:: Problem to solve ::
The lines to reproduce run from the first one below to the line containing "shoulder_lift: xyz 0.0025", both included. Reproduce them exactly and nothing else.
'''
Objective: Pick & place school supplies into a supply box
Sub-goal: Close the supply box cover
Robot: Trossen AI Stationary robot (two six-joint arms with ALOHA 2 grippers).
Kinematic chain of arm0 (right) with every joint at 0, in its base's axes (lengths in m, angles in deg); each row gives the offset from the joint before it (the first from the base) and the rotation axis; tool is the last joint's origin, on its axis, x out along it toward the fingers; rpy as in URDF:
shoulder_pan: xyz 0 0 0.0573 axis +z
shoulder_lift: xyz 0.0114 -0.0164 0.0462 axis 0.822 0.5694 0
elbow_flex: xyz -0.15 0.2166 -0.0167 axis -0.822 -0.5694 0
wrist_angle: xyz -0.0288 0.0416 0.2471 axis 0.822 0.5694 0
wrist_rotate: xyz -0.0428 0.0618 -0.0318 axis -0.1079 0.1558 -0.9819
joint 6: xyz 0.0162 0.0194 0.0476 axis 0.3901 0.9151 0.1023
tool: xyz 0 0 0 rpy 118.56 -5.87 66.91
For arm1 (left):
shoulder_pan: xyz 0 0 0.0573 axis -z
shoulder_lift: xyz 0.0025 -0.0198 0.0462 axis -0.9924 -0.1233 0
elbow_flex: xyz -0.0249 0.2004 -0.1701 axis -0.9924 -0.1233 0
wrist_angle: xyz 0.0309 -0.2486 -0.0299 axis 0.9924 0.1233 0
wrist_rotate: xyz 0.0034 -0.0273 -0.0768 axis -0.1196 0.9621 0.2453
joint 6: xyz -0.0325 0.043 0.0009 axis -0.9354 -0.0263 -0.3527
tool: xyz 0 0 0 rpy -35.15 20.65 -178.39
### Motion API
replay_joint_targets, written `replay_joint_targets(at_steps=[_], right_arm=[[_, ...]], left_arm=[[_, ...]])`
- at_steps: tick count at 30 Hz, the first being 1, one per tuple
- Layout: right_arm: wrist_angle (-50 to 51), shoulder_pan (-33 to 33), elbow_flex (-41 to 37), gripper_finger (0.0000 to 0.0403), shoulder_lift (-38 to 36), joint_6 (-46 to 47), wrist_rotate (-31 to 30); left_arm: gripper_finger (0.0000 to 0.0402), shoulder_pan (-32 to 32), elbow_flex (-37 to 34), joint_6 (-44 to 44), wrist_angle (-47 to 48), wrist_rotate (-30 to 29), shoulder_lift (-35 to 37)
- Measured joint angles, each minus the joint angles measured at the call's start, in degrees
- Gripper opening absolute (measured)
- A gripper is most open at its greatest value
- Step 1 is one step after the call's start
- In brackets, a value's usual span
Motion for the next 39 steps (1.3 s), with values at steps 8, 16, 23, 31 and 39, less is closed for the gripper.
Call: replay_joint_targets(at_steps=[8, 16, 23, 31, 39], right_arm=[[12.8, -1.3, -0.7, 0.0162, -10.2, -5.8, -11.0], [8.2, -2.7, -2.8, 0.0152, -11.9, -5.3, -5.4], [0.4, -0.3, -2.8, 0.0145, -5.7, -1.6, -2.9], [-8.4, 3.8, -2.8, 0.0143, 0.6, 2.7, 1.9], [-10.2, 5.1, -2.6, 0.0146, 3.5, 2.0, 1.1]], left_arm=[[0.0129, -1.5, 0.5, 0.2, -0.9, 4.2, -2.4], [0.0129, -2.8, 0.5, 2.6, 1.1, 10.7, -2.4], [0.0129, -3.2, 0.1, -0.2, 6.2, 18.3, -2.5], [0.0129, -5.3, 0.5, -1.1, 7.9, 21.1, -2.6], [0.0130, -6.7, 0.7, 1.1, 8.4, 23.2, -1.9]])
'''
:: The completed task ::
Objective: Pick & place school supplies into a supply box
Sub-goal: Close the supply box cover
Robot: Trossen AI Stationary robot (two six-joint arms with ALOHA 2 grippers).
Kinematic chain of arm0 (right) with every joint at 0, in its base's axes (lengths in m, angles in deg); each row gives the offset from the joint before it (the first from the base) and the rotation axis; tool is the last joint's origin, on its axis, x out along it toward the fingers; rpy as in URDF:
shoulder_pan: xyz 0 0 0.0573 axis +z
shoulder_lift: xyz 0.0114 -0.0164 0.0462 axis 0.822 0.5694 0
elbow_flex: xyz -0.15 0.2166 -0.0167 axis -0.822 -0.5694 0
wrist_angle: xyz -0.0288 0.0416 0.2471 axis 0.822 0.5694 0
wrist_rotate: xyz -0.0428 0.0618 -0.0318 axis -0.1079 0.1558 -0.9819
joint 6: xyz 0.0162 0.0194 0.0476 axis 0.3901 0.9151 0.1023
tool: xyz 0 0 0 rpy 118.56 -5.87 66.91
For arm1 (left):
shoulder_pan: xyz 0 0 0.0573 axis -z
shoulder_lift: xyz 0.0025 -0.0198 0.0462 axis -0.9924 -0.1233 0

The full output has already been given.